When 2020 first began, it brought out high hopes for many individuals. We were entering a new decade, which people assumed meant good things were in store. In a matter of three months, things changed and changed dramatically. At the beginning of the pandemic, businesses and organizations had to adapt their processes, structures and strategies rather quickly. For many, it was about whether they could survive through what was going on. If they did, would they ever be able to go back to normal?
Then consider the thoughts on the minds of all employees. Most were appreciative of still working, but for how long, and were the new processes equating to the company's core values and their own? The main concern heard was that employees felt their employers didn't thoroughly prioritize their health and safety. Because not only is it about the employee, it was about their families as well. Many people had to shift to become teachers to their children or caretakers to parents and still had to go into the office.
To abide by social distancing and remain in business, many companies were alternating schedules. Employees would rotate in-person days and work from home the days they weren't in the office, so not everyone would be together at once. Another solution was to create split shifts where designated employees were on the morning shift and others on the afternoon shift. The problem with those two solutions is that the moment things were looking up, employees were forced back into the office and to make a decision; go back to the office or find employment elsewhere that worked remotely.
All of these changes in a short amount of time caused emotions to run high, and in return, employees felt it was time to look for a new opportunity. They had to ask themselves if any companies were even hiring right now. Or, it can't get any worse, right? While the pandemic has changed several organizations and companies for the better, it has also helped individuals realize their value to themselves and their future employers.
Many people set out on a journey to find a new job that valued their work ethic and health and safety, as everyone was unsure of how long the pandemic would last. To begin the hiring process, they would go through a first-round interview, typically done over the phone. Any additional interviews were usually in person. But with the new challenge of social distancing, face-to-face technology like FaceTime, Skype, Zoom or other similar applications had to be incorporated into all interview stages.

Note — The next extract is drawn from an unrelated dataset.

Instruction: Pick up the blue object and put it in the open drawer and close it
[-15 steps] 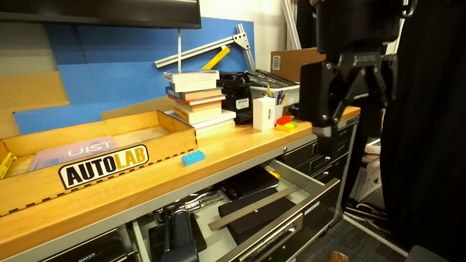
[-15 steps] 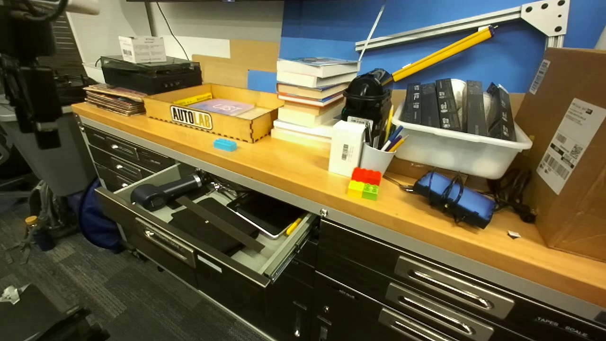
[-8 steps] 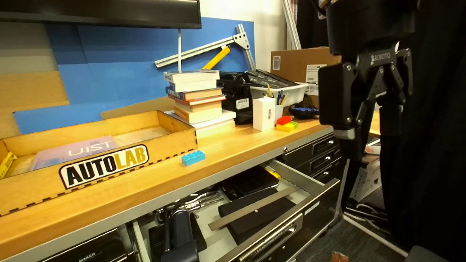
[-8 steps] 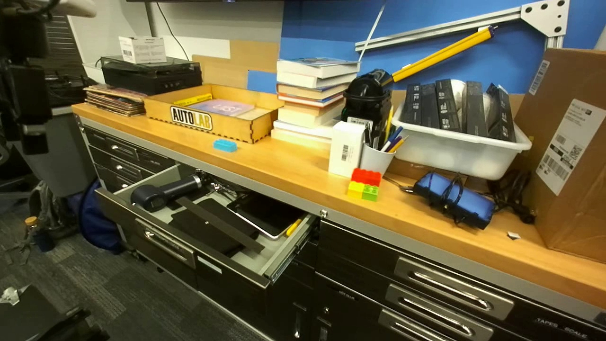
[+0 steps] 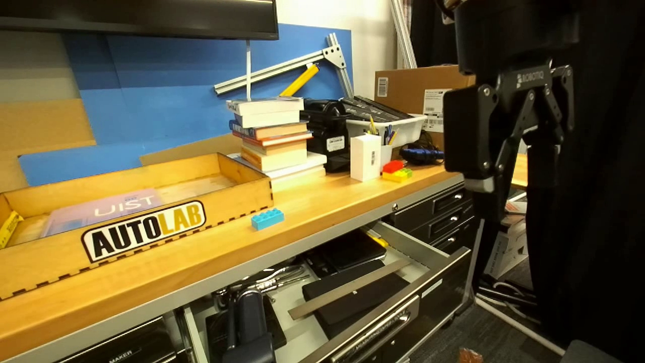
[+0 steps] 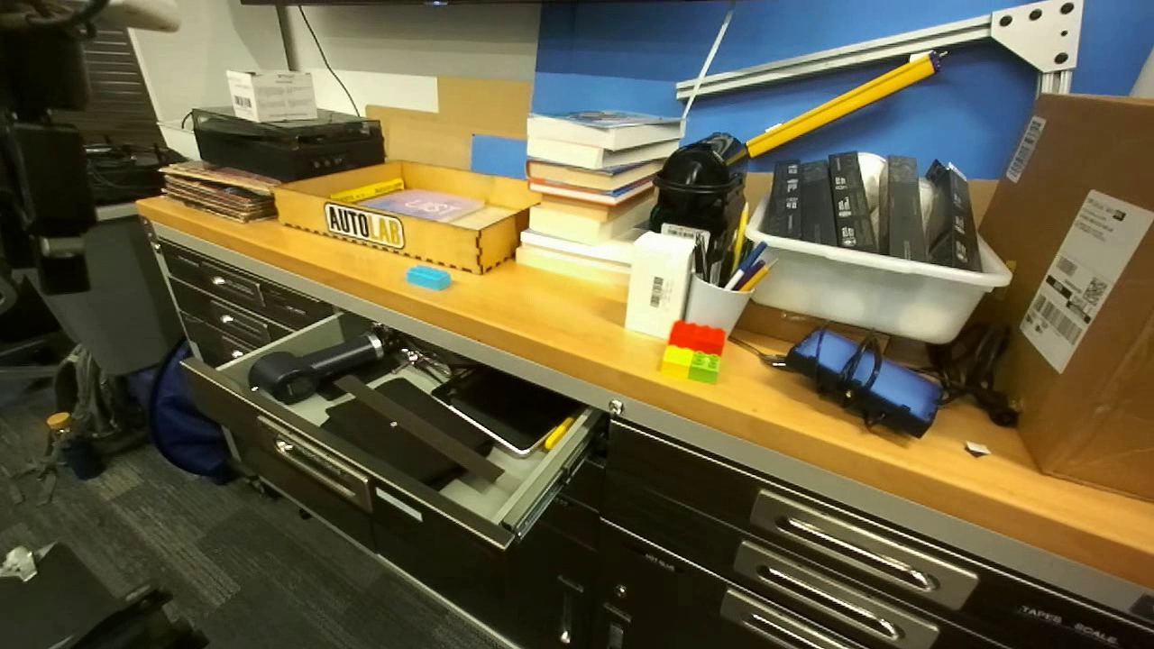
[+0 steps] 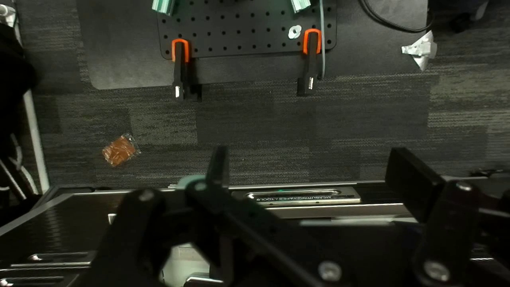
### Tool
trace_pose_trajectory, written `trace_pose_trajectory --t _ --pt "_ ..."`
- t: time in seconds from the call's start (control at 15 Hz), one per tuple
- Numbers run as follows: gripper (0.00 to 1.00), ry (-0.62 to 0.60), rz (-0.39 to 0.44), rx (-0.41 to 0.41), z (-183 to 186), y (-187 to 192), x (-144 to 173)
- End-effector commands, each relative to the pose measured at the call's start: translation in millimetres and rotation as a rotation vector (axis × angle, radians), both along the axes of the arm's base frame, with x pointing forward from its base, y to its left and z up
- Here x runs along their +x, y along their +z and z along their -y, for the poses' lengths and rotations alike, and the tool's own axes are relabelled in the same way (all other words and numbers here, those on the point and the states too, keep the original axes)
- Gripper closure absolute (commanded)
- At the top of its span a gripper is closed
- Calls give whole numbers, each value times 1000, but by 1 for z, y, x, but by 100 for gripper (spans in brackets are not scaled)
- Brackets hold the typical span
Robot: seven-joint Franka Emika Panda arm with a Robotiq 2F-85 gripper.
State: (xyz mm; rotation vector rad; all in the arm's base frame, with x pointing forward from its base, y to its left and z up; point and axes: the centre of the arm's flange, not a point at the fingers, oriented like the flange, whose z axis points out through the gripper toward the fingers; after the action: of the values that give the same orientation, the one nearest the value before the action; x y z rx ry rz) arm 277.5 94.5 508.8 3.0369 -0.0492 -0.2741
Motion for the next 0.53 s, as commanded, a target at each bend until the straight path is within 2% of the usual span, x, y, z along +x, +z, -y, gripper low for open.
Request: trace_pose_trajectory --t 0.0,0.27,0.47 --pt "0 -66 85 35 -4 1 2" --pt "0 -150 255 152 -43 4 32" --pt "0 -146 378 178 -78 4 59"
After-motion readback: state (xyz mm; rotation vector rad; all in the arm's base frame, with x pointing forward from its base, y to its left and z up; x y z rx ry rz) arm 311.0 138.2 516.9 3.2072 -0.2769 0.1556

Trying to schedule a time for interviews is also a significant hurdle people must overcome. If their current company had employees rotating days or working split shifts, hiring managers had to work around their schedules to plan a meeting. Additional distractions came into play as well - like people talking in the background, children attending virtual schools or other family members working remotely. Also, uncontrollable noises such as the trash truck or dogs barking had to be adequately managed by both the candidate and interviewer.
Providing the interviews went well, and the candidate is offered a job opportunity, a new challenge itself - onboarding. Pre-COVID onboarding was exciting and interactive. Most likely, the candidate was given paperwork to fill out, followed by a guided tour and perhaps lunch with their new manager with other scheduled interactions over one to two weeks. With the shift to almost all employees working remotely, human resource teams had to adapt quickly. Typical new hire functions needed to be digital. A guided tour became a Zoom meeting to introduce the team and swag that may have welcomed a new employee to their desk, are sent to the home ahead of time, all to help a new hire assimilate and feel positive about their role in a new company during uncertain times.
While the pandemic has required organizations to adjust many of their business and talent processes, it has changed them for the better. Virtual interviews allow the candidates to be more comfortable in the hiring process and companies have put health and safety of their employees as a top priority. While the rest of 2021 looks promising, companies' adjustments made during the pandemic have become standard practice in the future.